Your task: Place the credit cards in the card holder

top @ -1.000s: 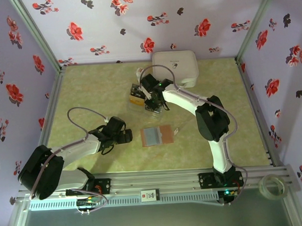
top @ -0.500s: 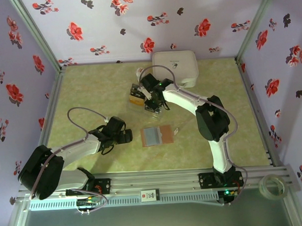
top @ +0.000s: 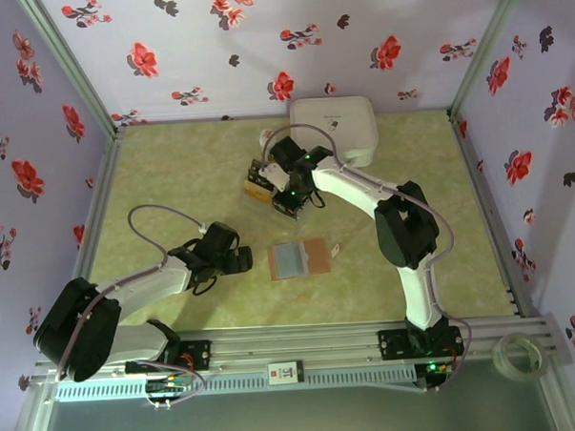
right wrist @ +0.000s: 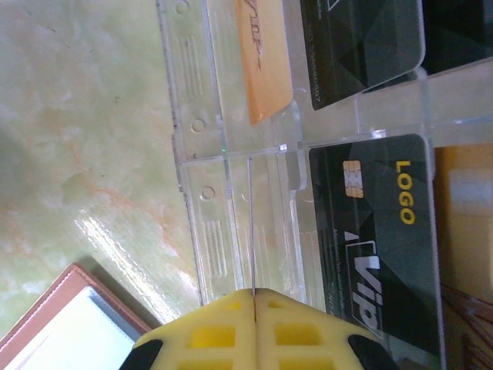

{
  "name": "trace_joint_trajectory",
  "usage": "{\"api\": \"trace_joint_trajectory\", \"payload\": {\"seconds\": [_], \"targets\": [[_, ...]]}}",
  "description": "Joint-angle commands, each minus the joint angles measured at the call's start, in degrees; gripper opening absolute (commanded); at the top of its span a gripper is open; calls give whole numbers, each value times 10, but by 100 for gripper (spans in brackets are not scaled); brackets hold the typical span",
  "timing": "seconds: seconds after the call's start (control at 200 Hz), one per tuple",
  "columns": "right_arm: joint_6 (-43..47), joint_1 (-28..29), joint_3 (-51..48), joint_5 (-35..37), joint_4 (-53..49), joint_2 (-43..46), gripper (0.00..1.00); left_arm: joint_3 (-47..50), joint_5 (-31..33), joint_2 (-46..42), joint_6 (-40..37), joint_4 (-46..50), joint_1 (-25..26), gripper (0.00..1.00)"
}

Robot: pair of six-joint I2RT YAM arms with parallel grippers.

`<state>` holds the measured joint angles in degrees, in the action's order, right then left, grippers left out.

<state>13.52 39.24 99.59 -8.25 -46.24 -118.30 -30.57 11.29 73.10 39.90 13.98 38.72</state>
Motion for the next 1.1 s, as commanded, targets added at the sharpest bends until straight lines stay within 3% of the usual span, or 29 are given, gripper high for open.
{"api": "trace_joint_trajectory", "payload": {"seconds": [0.0,0.315,0.53,0.815,1.095], "targets": [[28,-5,30,-39,-33,-6,0,0,-5,-7,-16,10,-5,100],[41,-5,70,-54,-84,24,0,-18,-4,-7,-28,30,-4,100],[3,-6,25,-75,-52,104,0,-46,-6,-6,-38,61,-5,100],[-150,-32,-200,-96,149,291,0,-77,-10,-33,-39,91,1,100],[-347,-48,-496,-85,378,475,0,-112,4,8,-27,87,57,100]]}}
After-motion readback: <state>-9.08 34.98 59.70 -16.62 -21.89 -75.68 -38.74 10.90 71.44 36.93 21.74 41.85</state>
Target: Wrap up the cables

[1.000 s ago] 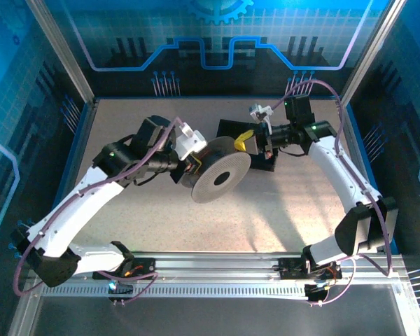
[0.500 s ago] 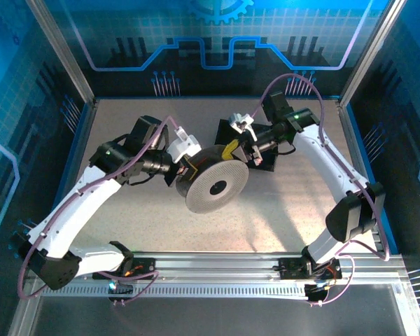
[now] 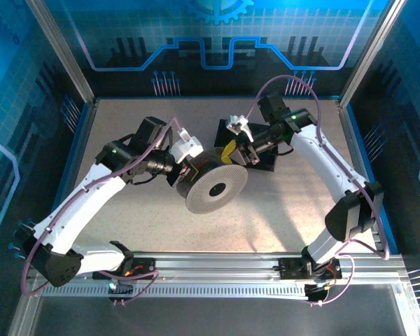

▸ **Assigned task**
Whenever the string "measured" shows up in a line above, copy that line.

▸ **Output for this exercise**
  "description": "Joint-angle commands, each minus the joint angles measured at the call's start, in degrees; gripper opening absolute (commanded); at the top of its span a gripper is open; calls give whole numbers, each value times 10, but by 100 for gripper (spans in brackets are not scaled); brackets hold the typical span",
`<state>` holds the measured joint angles in degrees, in the action's order, right then left, grippers left out.

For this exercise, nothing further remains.